Mon regard se perd dans la pièce et je ne remarque pas le toussotement teinté d'embarras du praticien. Plongé dans des cogitations tourmentées, je poursuis dans un murmure, plus pour moi-même que pour mon interlocuteur.
- Suis-je victime de troubles de la personnalité ? J'ai parfois l'impression de ne pas me reconnaître. Je ne suis pas sûr de ce qui appartient au rêve ou à la réalité ... Il y a quelques jours par exemple, j'ai renoué avec deux amis d'enfance qui m'ont appris que Clark, mon ancien colocataire et compagnon de deal, avait été tué par balles. Et l'espace d'un instant, je me suis clairement imaginé être l'auteur du crime ! J'ai eu une vision de moi avec les mains maculées de sang ! Alors que cet homme était comme un frère pour moi.
Mes yeux se fixent de nouveau sur Gordon et ma voix se fêle en formulant la question qui me dévore les entrailles.
- Professeur ... Pensez-vous qu'il est possible de commettre un meurtre et n'en conserver aucun souvenir par la suite ?
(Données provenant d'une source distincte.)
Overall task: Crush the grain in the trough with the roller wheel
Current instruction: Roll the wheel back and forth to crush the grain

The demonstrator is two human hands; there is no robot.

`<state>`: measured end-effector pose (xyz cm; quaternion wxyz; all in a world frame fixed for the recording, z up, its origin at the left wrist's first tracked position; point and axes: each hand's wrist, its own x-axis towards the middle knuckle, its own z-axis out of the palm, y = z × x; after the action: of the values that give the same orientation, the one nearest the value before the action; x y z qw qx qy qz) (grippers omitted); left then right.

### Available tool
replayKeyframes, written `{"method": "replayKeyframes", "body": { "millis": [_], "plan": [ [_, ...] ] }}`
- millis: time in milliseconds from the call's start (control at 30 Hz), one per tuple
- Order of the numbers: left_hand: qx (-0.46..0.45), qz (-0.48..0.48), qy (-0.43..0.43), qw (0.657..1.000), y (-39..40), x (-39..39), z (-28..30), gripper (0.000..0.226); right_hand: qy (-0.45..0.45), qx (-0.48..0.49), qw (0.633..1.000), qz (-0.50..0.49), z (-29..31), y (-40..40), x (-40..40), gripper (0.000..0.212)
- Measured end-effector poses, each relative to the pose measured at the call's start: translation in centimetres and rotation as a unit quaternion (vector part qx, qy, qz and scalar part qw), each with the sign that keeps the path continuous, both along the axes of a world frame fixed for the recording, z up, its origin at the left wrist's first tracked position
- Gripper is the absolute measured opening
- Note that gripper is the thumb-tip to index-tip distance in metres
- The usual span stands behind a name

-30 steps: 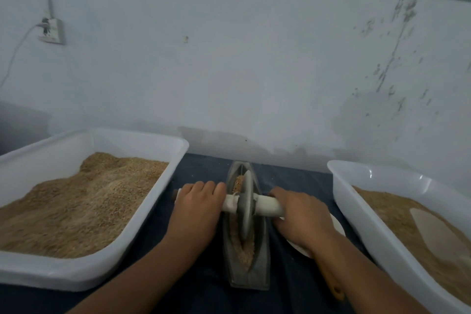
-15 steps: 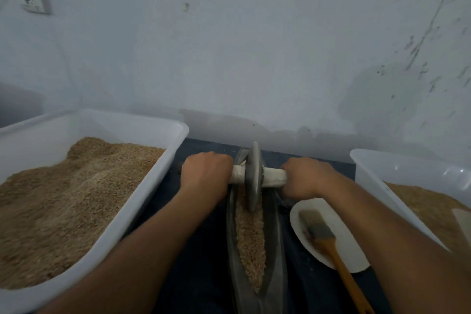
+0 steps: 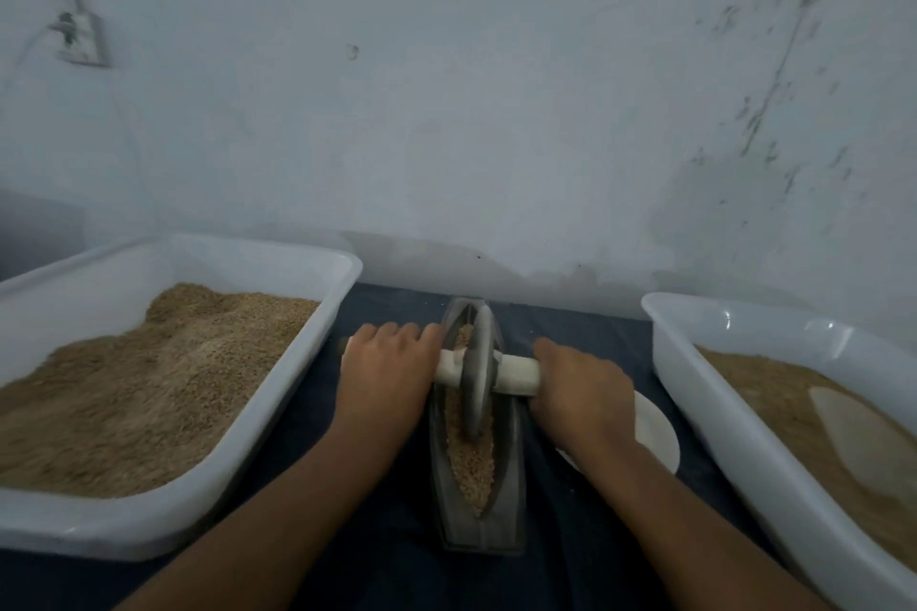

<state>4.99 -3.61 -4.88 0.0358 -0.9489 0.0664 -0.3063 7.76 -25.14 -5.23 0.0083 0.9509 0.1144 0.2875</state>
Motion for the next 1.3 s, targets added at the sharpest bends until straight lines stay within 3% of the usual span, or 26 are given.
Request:
{"method": "replayKeyframes", "body": {
  "millis": [200,400,667,800,1100,1200,1300],
  "plan": [
    [-0.031,-0.016,-0.013,0.999,0.1,-3.7,-1.3,0.026,-0.034,-0.012,0.999,0.029,0.7,0.2,-3.1,0.028],
    [0.013,-0.015,0.009,1.0,-0.1,-5.0,-0.7,0.024,-0.012,0.0,0.999,0.038,0.2,-0.5,-4.8,0.024],
    [0.025,0.014,0.044,0.999,-0.4,-3.5,0.1,0.031,0.084,-0.012,0.993,0.081,1.0,-1.3,-2.6,0.025],
    [0.019,0.025,0.095,0.995,0.3,-1.1,0.7,0.038,0.103,-0.047,0.992,0.049,2.1,-0.3,0.3,0.027],
    [0.025,0.034,0.111,0.993,0.1,4.9,1.9,0.027,0.341,-0.106,0.934,0.02,4.7,0.6,6.6,0.029],
    [-0.013,0.039,0.122,0.992,0.5,5.7,1.9,0.04,0.326,-0.141,0.934,0.035,5.2,1.2,8.1,0.019],
    [-0.042,0.048,0.141,0.988,0.9,5.8,1.4,0.043,0.291,-0.148,0.943,0.06,5.7,1.8,8.7,0.024]
  ]
}}
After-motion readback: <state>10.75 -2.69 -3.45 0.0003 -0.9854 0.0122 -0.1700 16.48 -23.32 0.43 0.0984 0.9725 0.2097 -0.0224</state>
- Certains de mes patients sont enfermés ici pour des raisons semblables, marmonne-t-il.
- Mon Dieu, aidez-moi ...
Pris de panique, je me recroqueville dans mon fauteuil. C'est alors qu'une nouvelle image insensée surgit devant mes yeux. Le temps d'un éclair, les silhouettes de mes deux ex-partenaires de scène m'apparaissent et je suis téléporté avec eux en plein concert, comme à l'époque de Showbiz, notre unique album. Nous sommes tous trois en train de jouer sur scène, baignés de lumières épileptiques tandis qu'une marée humaine fanatique s'époumone à nos pieds.
Vision dissonante et ô combien amère. Mon subconscient serait-il à ce point retors, qu'il m'inflige un tableau idéalisé au moment même où le monde semble s'écrouler autour de moi ? Un désespoir sans fin me submerge.
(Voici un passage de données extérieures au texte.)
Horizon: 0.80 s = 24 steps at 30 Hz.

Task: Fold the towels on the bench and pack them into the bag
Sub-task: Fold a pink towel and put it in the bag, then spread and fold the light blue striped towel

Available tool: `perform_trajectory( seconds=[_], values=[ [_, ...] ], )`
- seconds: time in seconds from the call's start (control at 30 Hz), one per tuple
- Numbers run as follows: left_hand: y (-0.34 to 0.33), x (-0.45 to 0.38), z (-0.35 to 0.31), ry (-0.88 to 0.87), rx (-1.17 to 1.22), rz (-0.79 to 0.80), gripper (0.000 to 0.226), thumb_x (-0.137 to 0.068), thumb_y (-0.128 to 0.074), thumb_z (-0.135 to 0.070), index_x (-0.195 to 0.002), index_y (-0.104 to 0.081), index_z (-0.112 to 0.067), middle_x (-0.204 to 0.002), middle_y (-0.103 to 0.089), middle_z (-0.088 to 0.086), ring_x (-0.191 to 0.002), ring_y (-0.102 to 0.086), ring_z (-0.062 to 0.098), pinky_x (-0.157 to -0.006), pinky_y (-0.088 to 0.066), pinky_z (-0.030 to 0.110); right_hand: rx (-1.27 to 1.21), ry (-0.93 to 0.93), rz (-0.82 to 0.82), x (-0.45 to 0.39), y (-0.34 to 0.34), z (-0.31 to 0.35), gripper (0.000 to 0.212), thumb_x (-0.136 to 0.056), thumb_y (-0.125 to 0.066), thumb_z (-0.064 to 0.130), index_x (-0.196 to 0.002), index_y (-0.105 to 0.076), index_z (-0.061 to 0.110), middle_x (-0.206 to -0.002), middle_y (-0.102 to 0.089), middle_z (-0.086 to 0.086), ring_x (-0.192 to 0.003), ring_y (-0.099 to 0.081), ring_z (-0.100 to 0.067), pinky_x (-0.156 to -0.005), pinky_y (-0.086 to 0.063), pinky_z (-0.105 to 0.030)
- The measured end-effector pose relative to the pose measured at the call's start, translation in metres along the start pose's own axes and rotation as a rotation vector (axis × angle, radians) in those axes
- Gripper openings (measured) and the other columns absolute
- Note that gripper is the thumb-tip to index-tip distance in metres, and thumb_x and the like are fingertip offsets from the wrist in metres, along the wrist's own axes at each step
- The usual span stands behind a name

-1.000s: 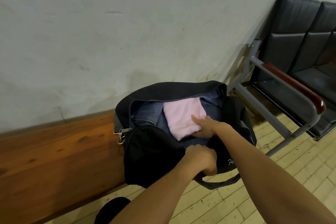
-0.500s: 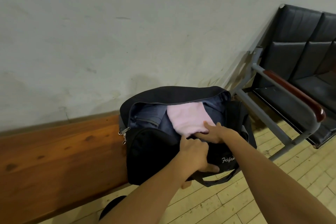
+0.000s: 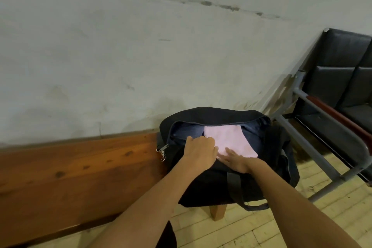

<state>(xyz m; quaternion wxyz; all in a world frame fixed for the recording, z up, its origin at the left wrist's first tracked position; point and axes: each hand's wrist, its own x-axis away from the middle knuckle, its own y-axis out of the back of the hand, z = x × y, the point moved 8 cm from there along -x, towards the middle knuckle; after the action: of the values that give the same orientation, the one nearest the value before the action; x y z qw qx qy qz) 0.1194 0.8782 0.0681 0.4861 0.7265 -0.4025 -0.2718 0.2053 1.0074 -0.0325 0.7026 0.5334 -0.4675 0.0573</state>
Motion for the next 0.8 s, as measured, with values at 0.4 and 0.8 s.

- Gordon, je vous assure que je ne ferais pas de mal à une mouche, croyez-moi ! Suis-je vraiment devenu fou ?!
Nullement affecté, le professeur me gratifie d'un regard glaçant.
- Sachez que la prise prolongée d'héroïne ponctuée de cocktails hallucinogènes peut malmener l'esprit d'un homme intègre de bien des façons.
Je m'apprête à protester, mais il lève une main dans ma direction pour m'inciter au silence.
- Toutefois, épargnez-vous la peine de me convaincre de votre humanité, poursuit-il. En me faisant votre confident l'an passé, j'ai appris à vous connaître. Je ne vous vois pas vous livrer à un acte aussi violent et je ne pense pas non plus que vous souffriez de schizophrénie ou de troubles de dissociation de l'identité.
- Je veux y croire, tout comme vous ! répliqué-je, des accents hystériques dans la voix. Mais quelle est la cause de l'amnésie qui m'affecte, dans ce cas ? Le sentiment d'être un étranger à ma propre vie ? Les voix dans ma tête et tout le reste ! Tout cela est incompréhensible, il n'y a que la folie pour expliquer ce qui m'arrive !
Gordon m'enveloppe d'un regard soucieux. Il semble tiraillé par de sombres considérations. Au bout d'une minute qui m'a paru une éternité, il se décide à rompre le silence.
- Non Matthew, rassurez-vous. Il y a une autre explication que la folie. Je crois qu'il est temps pour moi de vous faire une petite confidence.